**REQUIRED WORK**
Scan the listing below. Return every line containing the string "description".

**ENTRIES PROVIDED**
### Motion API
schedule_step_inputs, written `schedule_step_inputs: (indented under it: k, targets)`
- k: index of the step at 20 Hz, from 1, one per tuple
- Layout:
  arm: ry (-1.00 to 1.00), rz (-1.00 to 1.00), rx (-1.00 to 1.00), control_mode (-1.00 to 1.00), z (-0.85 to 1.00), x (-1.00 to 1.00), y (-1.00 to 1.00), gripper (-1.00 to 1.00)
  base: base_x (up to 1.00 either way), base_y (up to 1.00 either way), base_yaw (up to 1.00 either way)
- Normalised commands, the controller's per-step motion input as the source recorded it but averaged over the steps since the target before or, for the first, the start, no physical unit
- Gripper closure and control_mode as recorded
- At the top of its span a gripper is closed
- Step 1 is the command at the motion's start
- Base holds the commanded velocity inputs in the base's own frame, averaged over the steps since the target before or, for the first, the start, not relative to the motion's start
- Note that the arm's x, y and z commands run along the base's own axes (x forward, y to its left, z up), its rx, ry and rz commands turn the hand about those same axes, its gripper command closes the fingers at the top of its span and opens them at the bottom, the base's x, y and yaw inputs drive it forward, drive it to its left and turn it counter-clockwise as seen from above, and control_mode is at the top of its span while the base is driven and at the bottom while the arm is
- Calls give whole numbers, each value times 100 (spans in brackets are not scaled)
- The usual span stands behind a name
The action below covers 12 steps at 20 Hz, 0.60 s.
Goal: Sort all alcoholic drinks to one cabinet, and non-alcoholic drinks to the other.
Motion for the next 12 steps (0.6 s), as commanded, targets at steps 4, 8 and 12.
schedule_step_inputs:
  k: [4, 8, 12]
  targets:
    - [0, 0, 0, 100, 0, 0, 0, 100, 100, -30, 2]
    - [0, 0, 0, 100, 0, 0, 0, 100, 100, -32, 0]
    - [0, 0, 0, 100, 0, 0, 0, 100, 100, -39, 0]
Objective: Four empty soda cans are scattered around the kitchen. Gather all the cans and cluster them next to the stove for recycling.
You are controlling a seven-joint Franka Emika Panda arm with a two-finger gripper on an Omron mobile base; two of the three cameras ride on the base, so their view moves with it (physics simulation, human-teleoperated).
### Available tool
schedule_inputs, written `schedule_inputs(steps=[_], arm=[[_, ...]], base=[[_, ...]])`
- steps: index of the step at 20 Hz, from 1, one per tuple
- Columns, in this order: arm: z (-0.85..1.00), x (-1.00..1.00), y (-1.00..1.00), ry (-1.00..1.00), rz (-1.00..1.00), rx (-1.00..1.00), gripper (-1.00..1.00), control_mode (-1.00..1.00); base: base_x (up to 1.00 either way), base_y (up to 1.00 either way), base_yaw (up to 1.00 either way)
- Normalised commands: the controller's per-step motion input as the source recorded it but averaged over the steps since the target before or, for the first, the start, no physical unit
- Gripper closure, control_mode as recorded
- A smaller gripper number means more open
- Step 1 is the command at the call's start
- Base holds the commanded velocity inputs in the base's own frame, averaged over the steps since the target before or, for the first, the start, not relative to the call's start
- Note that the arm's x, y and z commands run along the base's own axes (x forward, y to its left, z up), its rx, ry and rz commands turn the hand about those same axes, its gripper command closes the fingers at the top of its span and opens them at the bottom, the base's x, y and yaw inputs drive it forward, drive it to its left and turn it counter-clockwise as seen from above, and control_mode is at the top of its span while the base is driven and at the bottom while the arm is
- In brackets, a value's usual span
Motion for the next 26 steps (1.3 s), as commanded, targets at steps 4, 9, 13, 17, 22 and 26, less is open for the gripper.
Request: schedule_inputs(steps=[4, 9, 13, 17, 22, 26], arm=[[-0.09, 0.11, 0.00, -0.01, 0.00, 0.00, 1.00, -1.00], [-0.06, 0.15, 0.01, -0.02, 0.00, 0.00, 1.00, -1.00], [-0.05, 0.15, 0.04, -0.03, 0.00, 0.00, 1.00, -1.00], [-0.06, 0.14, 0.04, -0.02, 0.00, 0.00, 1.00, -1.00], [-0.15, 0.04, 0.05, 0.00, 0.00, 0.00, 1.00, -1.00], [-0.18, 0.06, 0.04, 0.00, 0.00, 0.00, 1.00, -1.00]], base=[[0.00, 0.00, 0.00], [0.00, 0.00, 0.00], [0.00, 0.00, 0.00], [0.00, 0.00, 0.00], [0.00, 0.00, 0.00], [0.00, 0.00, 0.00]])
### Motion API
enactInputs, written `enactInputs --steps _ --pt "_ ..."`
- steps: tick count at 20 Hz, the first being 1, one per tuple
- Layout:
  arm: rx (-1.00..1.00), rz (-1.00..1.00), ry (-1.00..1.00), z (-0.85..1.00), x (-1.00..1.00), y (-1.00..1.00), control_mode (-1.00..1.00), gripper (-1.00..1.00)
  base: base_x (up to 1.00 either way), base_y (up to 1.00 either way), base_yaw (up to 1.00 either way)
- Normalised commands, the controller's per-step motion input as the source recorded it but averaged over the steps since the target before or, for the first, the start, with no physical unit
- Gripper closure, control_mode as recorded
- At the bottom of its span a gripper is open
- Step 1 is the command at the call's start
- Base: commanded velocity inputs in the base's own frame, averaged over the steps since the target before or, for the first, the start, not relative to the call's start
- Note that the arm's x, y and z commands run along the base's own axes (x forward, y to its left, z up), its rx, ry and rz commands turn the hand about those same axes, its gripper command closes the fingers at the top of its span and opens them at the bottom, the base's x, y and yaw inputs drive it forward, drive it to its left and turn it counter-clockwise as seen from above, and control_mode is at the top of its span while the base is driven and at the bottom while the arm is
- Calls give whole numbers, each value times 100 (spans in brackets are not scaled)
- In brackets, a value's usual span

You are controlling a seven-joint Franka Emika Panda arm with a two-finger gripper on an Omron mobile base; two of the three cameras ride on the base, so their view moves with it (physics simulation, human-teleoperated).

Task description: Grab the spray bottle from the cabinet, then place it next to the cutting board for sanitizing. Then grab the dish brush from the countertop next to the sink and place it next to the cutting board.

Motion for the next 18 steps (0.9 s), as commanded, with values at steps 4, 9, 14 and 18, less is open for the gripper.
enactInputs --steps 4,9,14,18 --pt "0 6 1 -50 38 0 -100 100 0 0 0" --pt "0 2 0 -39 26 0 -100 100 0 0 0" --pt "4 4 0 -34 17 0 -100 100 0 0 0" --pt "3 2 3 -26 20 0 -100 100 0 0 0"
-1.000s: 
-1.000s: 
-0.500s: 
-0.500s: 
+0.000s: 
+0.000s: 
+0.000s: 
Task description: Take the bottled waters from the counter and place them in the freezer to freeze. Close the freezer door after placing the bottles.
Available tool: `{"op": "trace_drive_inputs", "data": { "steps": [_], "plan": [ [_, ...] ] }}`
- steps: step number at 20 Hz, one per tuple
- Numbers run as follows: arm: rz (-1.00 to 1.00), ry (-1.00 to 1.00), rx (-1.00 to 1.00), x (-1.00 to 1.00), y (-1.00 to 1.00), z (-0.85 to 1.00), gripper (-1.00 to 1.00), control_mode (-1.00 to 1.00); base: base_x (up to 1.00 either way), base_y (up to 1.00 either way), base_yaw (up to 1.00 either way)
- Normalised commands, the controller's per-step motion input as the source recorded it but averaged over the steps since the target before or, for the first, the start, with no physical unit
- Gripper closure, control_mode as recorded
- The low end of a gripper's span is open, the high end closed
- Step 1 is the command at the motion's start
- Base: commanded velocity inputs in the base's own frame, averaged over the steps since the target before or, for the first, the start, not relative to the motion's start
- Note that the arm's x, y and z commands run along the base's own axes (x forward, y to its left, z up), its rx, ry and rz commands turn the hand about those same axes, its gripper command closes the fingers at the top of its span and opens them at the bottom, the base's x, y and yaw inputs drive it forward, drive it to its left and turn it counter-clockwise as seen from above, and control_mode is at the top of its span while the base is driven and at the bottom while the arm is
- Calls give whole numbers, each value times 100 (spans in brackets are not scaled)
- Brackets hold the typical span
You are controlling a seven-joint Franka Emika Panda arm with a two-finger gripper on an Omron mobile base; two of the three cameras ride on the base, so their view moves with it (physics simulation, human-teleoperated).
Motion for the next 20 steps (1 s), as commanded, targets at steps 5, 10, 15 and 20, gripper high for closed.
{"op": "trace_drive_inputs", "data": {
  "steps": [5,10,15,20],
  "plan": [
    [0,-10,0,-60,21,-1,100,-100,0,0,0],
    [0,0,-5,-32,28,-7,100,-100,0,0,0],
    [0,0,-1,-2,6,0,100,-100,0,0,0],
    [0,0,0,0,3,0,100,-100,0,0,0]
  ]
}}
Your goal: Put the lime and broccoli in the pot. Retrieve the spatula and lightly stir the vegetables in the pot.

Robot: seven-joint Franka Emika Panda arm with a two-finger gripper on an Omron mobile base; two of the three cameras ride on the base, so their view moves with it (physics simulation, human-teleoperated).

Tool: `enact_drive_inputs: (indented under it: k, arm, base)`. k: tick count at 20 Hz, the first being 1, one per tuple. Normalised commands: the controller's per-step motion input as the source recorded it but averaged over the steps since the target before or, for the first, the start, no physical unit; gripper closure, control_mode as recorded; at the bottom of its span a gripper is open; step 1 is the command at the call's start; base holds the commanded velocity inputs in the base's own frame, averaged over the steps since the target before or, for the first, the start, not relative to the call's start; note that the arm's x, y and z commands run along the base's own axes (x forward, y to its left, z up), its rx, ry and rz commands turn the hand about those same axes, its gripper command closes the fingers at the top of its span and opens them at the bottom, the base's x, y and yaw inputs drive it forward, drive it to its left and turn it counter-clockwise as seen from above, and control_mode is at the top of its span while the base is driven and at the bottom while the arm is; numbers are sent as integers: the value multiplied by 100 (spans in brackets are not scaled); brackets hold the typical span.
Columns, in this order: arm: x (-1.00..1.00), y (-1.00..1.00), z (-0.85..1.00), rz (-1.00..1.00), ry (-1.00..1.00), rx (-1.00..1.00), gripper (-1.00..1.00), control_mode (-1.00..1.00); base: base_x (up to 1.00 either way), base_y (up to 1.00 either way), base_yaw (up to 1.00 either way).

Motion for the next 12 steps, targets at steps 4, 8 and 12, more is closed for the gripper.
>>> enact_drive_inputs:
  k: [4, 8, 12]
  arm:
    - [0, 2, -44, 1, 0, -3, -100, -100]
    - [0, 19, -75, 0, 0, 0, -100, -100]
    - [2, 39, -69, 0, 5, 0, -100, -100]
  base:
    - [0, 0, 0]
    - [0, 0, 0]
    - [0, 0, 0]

**ANSWER AREA**
Task description: Grab the spray bottle from the cabinet, then place it next to the cutting board for sanitizing. Then grab the dish brush from the countertop next to the sink and place it next to the cutting board.
Task description: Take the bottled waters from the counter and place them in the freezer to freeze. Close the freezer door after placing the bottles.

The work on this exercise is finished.